Quirinale – La presunta fisiologia dello sdoganamento
La pagina 24 di Repubblica di venerdì 3 novembre, oltre a registrare su quattro colonne con tamburo l’ok dei gesuiti (a quanto pare indispensabile…) al trio di “laici teneri” Amato-Rutelli-Pera, riporta alcune dichiarazioni del presidente della Repubblica. Si apprende così che, intervistato recentemente da Bruno Vespa, Giorgio Napolitano considera “fisiologico” che un giorno il suo posto venga occupato da un uomo di destra atto a “rappresentare tutto il paese”.
A fargli eco, significativamente, non è il rappresentante di una sempre più introvabile destra “liberal”, ma il solito deputato di An: “Possiamo considerare scontato e normale – dichiara l’ex ministro dell’agricoltura Gianni Alemanno – che il prossimo inquilino del Quirinale possa essere […] uno che venga dalla nostra storia politica”. Persino scontato, nonché normale, rilevare invece che, per quanto riguarda AN, è proprio la storia a renderne gli eventuali candidati inadeguati a ricoprire certe auguste magistrature… In nome di questa incompatibilità fra la democrazia, per quanto accidentata, e un passato mai definitivamente accantonato, appare inoltre lecito interrogarsi sulla dinamica di certi sdoganamenti veri o (trattandosi di Napolitano) più verosimilmente presunti.
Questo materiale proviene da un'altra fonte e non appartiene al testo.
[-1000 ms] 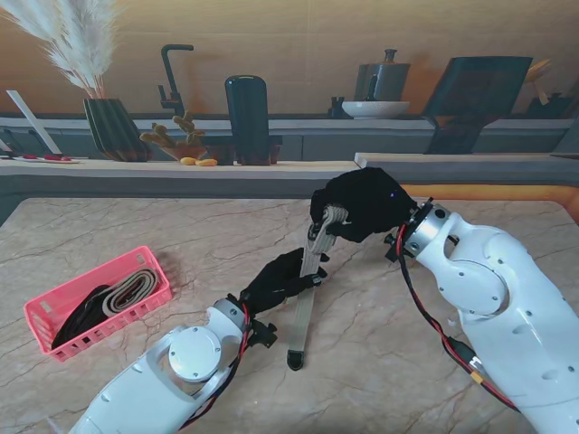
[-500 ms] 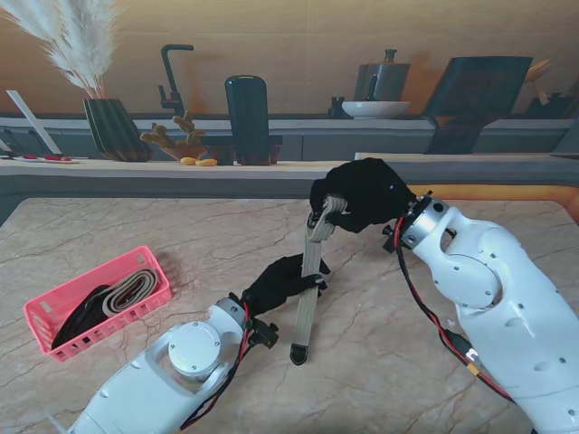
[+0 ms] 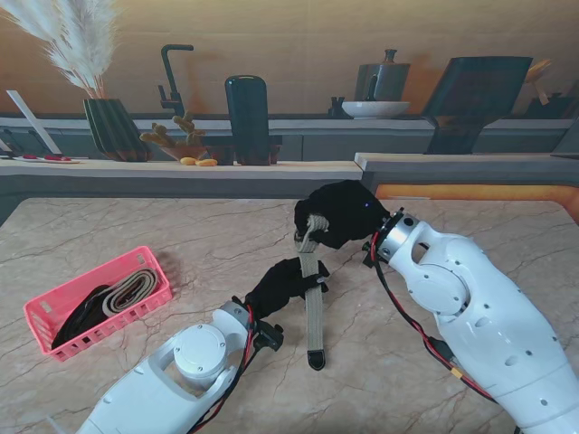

La metafora organicistica utilizzata dal capo dello Stato nasce dall’inveterata idea secondo cui la nazione sarebbe come un corpo in cui ogni organo concorre al buon funzionamento dell’insieme. Alcuni potrebbero dedurne che destra e sinistra, lungi dall’escludersi vicendevolmente, come in una normale alternanza, sarebbero destinate a vivere in una sorta di perenne connubio bipartisan, come i due occhi di una stessa testa o le due braccia di un tronco. Più che opporsi esse si compenserebbero. Non che tale concezione manchi di (non sempre nobili) ascendenti. A ben guardare, il cosiddetto “corporativismo”, prima di approdare al fascismo, comincia col famoso apologo di un senatore dell’antica Roma che persuade i plebei in esodo sul Monte Sacro a tornare a rifocillare i patrizi per il bene di tutti. Alimentare il ventre, sentenziò Menenio Agrippa, non significa forse sostentare l’intero corpo, braccia comprese?
Diciamocelo una volta per tutte: qualora prese alla lettera, le metafore più innocenti si rivelano rovinose. Si comincia col metabolizzare le ingiustizie sociali e si finisce per confondere… i colli. Capita così di partire in cordata per il Quirinale, immaginandosi un destino presidenziale, e di approdare un bel giorno sul Monte Sacro, meta di piazzisti e imbonitori da fiera.